Learn Without Walls

Module 18: Backtesting & Strategy Evaluation

Judging investment strategies with the rigor of statistical hypothesis testing

Part IV of 5 Module 18 of 22

Introduction: Judging Strategies Like a Statistician

Backtesting is the process of evaluating a trading strategy on historical data. It is the financial equivalent of out-of-sample model validation — but with far more ways to go wrong. A beautifully backtested strategy that earned 40% per year with a Sharpe of 3.0 might be nothing more than an artifact of overfitting, data snooping, and biased simulation. This module equips you to evaluate strategies with the same rigor you would apply to a statistical study.

Stats Bridge

Backtesting is hypothesis testing applied to investment strategies. The null hypothesis is that the strategy has no alpha (excess risk-adjusted return). The test statistic is the Sharpe ratio. The critical question is always: is the observed performance statistically distinguishable from luck? Every concept in this module maps to a familiar statistical idea.

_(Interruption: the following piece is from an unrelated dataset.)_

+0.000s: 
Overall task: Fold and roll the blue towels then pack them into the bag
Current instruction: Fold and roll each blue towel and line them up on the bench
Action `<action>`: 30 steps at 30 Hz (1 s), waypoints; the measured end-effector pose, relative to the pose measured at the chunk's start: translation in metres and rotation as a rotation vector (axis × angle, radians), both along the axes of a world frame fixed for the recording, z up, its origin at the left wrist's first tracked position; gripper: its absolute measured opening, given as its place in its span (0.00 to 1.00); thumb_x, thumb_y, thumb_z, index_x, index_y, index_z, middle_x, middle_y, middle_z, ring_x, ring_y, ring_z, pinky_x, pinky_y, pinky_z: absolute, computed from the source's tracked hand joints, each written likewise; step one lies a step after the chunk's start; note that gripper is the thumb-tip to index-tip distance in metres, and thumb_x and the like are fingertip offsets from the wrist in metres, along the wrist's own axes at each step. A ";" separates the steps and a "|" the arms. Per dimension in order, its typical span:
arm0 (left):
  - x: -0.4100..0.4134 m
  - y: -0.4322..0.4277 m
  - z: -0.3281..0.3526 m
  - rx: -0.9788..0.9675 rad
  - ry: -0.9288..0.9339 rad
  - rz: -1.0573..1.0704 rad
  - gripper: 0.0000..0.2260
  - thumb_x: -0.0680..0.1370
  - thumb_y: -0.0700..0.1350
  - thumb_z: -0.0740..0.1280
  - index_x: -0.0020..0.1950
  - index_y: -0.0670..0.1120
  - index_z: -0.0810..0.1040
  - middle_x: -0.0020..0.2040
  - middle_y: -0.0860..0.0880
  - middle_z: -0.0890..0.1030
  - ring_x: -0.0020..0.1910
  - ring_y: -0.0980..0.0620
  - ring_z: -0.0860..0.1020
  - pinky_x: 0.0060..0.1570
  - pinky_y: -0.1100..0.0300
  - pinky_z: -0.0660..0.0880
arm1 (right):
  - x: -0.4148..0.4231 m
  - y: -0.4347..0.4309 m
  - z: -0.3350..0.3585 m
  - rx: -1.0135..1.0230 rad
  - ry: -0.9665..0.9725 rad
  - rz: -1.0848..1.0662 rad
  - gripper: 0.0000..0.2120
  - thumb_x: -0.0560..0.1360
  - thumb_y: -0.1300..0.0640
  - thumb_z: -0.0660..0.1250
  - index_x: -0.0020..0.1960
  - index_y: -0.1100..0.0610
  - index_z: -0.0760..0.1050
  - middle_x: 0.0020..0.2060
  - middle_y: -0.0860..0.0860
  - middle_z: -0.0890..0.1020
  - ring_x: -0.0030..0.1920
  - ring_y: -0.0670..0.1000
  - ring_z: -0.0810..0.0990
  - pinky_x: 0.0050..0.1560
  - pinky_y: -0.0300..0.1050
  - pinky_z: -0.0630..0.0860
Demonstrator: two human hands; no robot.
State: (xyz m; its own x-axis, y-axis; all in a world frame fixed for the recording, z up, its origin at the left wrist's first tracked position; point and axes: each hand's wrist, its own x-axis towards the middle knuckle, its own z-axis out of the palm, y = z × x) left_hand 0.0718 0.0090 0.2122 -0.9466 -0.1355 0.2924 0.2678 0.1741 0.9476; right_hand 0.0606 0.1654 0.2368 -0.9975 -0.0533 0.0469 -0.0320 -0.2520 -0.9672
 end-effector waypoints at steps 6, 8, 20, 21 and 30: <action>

1. The Sharpe Ratio: Finance's Signal-to-Noise Ratio

1.1 Definition

SR = E[Rp − Rf] / σ(Rp − Rf) = μexcess / σexcess

where Rp is the portfolio return, Rf is the risk-free rate, μexcess is the mean excess return, and σexcess is the standard deviation of excess returns.

Stats Bridge

The Sharpe ratio is literally the signal-to-noise ratio (SNR) of the excess return process. It is also proportional to the t-statistic for testing whether the mean excess return is significantly different from zero: t = SR × √n, where n is the number of observations. A Sharpe ratio of 0.5 per year with 10 years of data gives t = 0.5 × √10 ≈ 1.58, which is not significant at the 5% level.

1.2 Interpreting the Sharpe Ratio

Annualized SharpeQualityContext
< 0.5PoorNot distinguishable from random noise
0.5 – 1.0AcceptableTypical for long-only equity strategies
1.0 – 2.0GoodAchievable by well-designed quantitative strategies
2.0 – 3.0ExcellentTop-tier hedge funds; warrants scrutiny for overfitting
> 3.0SuspiciousVery likely backtest artifact; almost never achieved live

1.3 Annualizing the Sharpe Ratio

SRannual = SRdaily × √252

This scaling assumes returns are independently and identically distributed (IID). The √252 factor comes from the fact that the variance of the sum of n IID variables scales as n, so the standard deviation scales as √n, while the mean scales as n. Thus the ratio of mean to standard deviation scales as √n.

Common Pitfall

The IID assumption behind √252 scaling is wrong for most strategies. If returns are positively autocorrelated (momentum strategies), the annualized Sharpe is overstated. If returns are negatively autocorrelated (mean-reversion strategies), it is understated. The correction factor involves the autocorrelation structure: SRannual = SRdaily × √(252 × (1 + 2∑(1−k/252)ρk)).

1.4 Statistical Significance of the Sharpe Ratio

Under the null hypothesis that the true Sharpe ratio is zero, the estimated Sharpe ratio follows approximately:

SR̂ ∼ N(0, 1/n × (1 + ½ SR2))

Simplified: SE(SR̂) ≈ 1/√n    (for small SR)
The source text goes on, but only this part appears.